**What the exercise asks:** All of the listing below must be repeated word for word. Pictures are the only thing to omit.

━━━━━ Supplied material

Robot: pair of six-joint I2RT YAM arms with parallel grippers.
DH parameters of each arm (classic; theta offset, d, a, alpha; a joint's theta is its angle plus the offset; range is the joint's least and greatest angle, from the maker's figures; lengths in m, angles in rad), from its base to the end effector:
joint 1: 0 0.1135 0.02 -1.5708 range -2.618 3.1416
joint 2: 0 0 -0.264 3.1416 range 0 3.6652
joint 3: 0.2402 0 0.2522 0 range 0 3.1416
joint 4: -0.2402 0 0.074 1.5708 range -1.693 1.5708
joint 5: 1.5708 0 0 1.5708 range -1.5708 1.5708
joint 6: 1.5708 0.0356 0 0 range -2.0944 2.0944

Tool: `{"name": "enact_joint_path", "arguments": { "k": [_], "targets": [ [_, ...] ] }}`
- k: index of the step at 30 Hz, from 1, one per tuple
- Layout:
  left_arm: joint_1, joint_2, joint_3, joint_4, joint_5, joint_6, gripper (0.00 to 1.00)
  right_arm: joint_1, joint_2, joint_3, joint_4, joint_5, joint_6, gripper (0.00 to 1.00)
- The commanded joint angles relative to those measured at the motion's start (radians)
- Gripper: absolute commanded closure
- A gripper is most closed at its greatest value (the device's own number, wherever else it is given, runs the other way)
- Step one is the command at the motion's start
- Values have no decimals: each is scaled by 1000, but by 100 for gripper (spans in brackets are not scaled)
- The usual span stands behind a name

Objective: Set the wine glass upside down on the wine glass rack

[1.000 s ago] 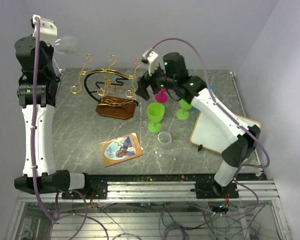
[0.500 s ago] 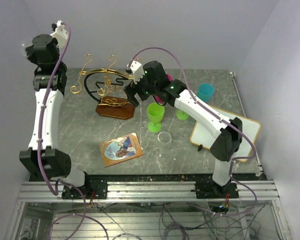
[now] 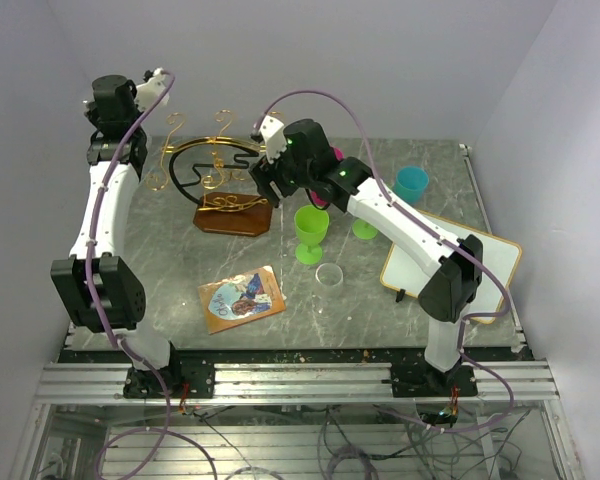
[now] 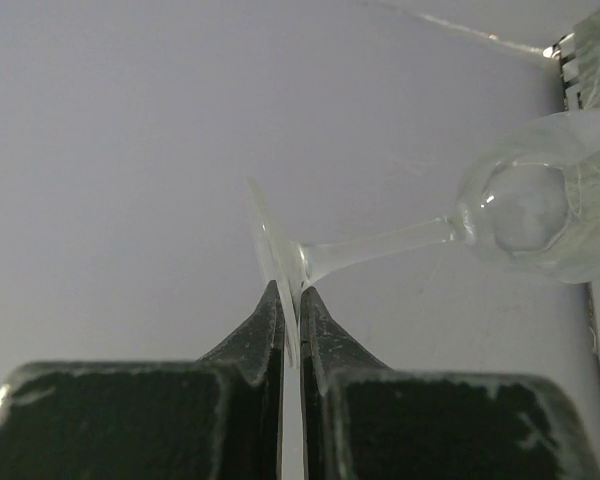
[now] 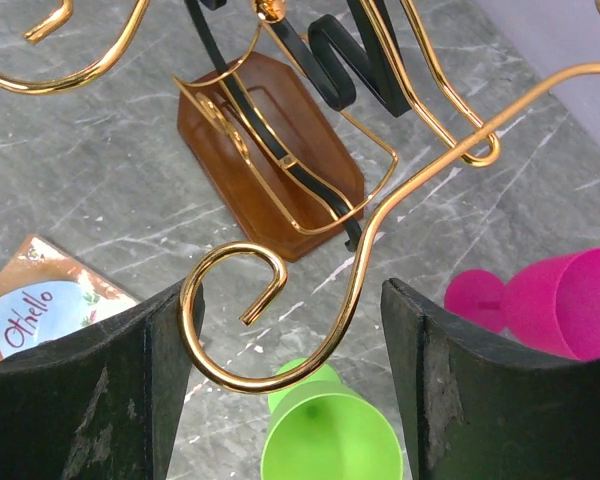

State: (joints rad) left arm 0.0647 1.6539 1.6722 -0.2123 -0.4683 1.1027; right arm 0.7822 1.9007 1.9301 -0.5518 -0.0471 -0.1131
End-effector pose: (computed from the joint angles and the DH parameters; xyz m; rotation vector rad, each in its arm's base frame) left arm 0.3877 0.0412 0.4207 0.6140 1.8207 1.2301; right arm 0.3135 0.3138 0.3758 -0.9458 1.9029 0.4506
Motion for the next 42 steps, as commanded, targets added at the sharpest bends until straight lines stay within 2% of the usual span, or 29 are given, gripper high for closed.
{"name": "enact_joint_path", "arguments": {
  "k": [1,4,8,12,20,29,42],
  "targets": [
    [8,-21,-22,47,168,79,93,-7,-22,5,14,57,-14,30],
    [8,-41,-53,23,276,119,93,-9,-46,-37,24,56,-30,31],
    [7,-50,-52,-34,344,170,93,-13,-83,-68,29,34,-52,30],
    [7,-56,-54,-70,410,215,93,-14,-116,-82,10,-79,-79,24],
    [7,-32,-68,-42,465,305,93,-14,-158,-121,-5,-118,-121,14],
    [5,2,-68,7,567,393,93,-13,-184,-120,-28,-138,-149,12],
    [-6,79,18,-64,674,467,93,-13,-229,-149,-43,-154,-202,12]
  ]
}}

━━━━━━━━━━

**Exercise response:**
Robot: pair of six-joint I2RT YAM arms with parallel grippers.
DH parameters of each arm (classic; theta offset, d, a, alpha; a joint's theta is its angle plus the offset; range is the joint's least and greatest angle, from the maker's figures; lengths in m, angles in rad), from its base to the end effector:
joint 1: 0 0.1135 0.02 -1.5708 range -2.618 3.1416
joint 2: 0 0 -0.264 3.1416 range 0 3.6652
joint 3: 0.2402 0 0.2522 0 range 0 3.1416
joint 4: -0.2402 0 0.074 1.5708 range -1.693 1.5708
joint 5: 1.5708 0 0 1.5708 range -1.5708 1.5708
joint 6: 1.5708 0.0356 0 0 range -2.0944 2.0944

Tool: `{"name": "enact_joint_path", "arguments": { "k": [_], "targets": [ [_, ...] ] }}`
- k: index of the step at 30 Hz, from 1, one per tuple
- Layout:
  left_arm: joint_1, joint_2, joint_3, joint_4, joint_5, joint_6, gripper (0.00 to 1.00)
  right_arm: joint_1, joint_2, joint_3, joint_4, joint_5, joint_6, gripper (0.00 to 1.00)
- The commanded joint angles relative to those measured at the motion's start (radians)
- Gripper: absolute commanded closure
- A gripper is most closed at its greatest value (the device's own number, wherever else it is given, runs the other way)
- Step one is the command at the motion's start
- Values have no decimals: each is scaled by 1000, but by 100 for gripper (spans in brackets are not scaled)
- The usual span stands behind a name

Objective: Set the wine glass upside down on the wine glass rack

[1.000 s ago] 
[0.500 s ago] 
[now] 
[now] 
[now] 

State: (joints rad) left arm 0.0647 1.6539 1.6722 -0.2123 -0.4683 1.1027; right arm 0.7822 1.9007 1.9301 -0.5518 -0.0471 -0.1131
End-effector pose: (computed from the joint angles and the DH parameters; xyz m; rotation vector rad, each in its arm's base frame) left arm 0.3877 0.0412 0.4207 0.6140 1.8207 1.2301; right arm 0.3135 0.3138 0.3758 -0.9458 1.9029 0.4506
Motion for the next 42 steps, as commanded, targets added at the sharpest bends until straight lines stay within 2% of the usual span, or 29 are given, gripper high for closed.
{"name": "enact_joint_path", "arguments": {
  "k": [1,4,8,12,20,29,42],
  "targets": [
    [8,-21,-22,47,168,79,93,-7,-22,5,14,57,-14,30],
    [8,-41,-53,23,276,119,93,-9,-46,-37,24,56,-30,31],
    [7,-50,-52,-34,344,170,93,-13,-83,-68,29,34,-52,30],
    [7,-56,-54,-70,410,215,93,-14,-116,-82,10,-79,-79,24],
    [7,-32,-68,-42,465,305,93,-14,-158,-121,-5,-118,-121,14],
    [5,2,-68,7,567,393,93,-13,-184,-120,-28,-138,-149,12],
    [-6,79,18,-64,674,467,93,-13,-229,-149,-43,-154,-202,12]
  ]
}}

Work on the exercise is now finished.